The answer must be the complete listing, reproduced exactly.

Information shown:

|---|

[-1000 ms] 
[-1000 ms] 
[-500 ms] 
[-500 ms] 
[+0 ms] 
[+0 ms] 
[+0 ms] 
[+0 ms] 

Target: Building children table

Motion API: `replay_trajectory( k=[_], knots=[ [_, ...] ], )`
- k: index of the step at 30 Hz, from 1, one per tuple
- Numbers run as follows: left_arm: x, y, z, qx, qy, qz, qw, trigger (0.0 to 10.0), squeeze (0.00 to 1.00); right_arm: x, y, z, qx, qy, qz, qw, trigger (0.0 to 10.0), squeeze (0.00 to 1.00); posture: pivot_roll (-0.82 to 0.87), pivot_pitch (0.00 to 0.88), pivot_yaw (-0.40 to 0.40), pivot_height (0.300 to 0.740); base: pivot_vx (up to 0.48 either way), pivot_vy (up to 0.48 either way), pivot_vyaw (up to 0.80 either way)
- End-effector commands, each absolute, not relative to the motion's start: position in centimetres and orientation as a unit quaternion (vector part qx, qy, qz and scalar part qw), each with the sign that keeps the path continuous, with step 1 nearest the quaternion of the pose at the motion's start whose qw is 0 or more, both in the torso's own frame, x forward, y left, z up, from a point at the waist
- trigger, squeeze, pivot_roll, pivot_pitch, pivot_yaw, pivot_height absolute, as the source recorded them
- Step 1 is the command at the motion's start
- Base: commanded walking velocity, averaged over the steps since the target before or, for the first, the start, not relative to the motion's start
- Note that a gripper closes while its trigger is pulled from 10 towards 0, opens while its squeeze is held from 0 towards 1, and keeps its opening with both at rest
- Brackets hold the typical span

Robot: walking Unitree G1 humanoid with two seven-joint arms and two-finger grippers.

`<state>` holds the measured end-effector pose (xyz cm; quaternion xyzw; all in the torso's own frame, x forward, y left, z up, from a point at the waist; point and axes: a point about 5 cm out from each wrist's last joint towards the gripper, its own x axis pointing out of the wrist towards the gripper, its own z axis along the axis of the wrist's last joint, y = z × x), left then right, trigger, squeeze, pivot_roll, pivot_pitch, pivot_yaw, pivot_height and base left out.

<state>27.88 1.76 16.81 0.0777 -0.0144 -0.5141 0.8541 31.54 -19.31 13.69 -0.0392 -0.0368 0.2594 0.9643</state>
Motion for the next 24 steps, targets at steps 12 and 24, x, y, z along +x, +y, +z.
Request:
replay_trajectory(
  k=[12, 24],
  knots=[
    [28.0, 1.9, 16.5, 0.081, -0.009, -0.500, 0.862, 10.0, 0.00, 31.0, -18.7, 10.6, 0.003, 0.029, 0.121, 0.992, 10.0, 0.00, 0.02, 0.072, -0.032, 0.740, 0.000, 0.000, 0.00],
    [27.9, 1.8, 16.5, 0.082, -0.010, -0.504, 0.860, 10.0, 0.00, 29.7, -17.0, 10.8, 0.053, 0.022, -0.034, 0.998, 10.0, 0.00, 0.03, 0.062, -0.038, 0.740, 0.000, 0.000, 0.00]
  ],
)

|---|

Exercise result:
[-1000 ms] 
[-1000 ms] 
[-500 ms] 
[-500 ms] 
[+0 ms] 
[+0 ms] 
[+0 ms] 
[+0 ms] 

Target: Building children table

Motion API: `replay_trajectory( k=[_], knots=[ [_, ...] ], )`
- k: index of the step at 30 Hz, from 1, one per tuple
- Numbers run as follows: left_arm: x, y, z, qx, qy, qz, qw, trigger (0.0 to 10.0), squeeze (0.00 to 1.00); right_arm: x, y, z, qx, qy, qz, qw, trigger (0.0 to 10.0), squeeze (0.00 to 1.00); posture: pivot_roll (-0.82 to 0.87), pivot_pitch (0.00 to 0.88), pivot_yaw (-0.40 to 0.40), pivot_height (0.300 to 0.740); base: pivot_vx (up to 0.48 either way), pivot_vy (up to 0.48 either way), pivot_vyaw (up to 0.80 either way)
- End-effector commands, each absolute, not relative to the motion's start: position in centimetres and orientation as a unit quaternion (vector part qx, qy, qz and scalar part qw), each with the sign that keeps the path continuous, with step 1 nearest the quaternion of the pose at the motion's start whose qw is 0 or more, both in the torso's own frame, x forward, y left, z up, from a point at the waist
- trigger, squeeze, pivot_roll, pivot_pitch, pivot_yaw, pivot_height absolute, as the source recorded them
- Step 1 is the command at the motion's start
- Base: commanded walking velocity, averaged over the steps since the target before or, for the first, the start, not relative to the motion's start
- Note that a gripper closes while its trigger is pulled from 10 towards 0, opens while its squeeze is held from 0 towards 1, and keeps its opening with both at rest
- Brackets hold the typical span

Robot: walking Unitree G1 humanoid with two seven-joint arms and two-finger grippers.

`<state>` holds the measured end-effector pose (xyz cm; quaternion xyzw; all in the torso's own frame, x forward, y left, z up, from a point at the waist; point and axes: a point about 5 cm out from each wrist's last joint towards the gripper, its own x axis pointing out of the wrist towards the gripper, its own z axis along the axis of the wrist's last joint, y = z × x), left then right, trigger, squeeze, pivot_roll, pivot_pitch, pivot_yaw, pivot_height and base left out.

<state>27.88 1.76 16.81 0.0777 -0.0144 -0.5141 0.8541 31.54 -19.31 13.69 -0.0392 -0.0368 0.2594 0.9643</state>
Motion for the next 24 steps, targets at steps 12 and 24, x, y, z along +x, +y, +z.
Request:
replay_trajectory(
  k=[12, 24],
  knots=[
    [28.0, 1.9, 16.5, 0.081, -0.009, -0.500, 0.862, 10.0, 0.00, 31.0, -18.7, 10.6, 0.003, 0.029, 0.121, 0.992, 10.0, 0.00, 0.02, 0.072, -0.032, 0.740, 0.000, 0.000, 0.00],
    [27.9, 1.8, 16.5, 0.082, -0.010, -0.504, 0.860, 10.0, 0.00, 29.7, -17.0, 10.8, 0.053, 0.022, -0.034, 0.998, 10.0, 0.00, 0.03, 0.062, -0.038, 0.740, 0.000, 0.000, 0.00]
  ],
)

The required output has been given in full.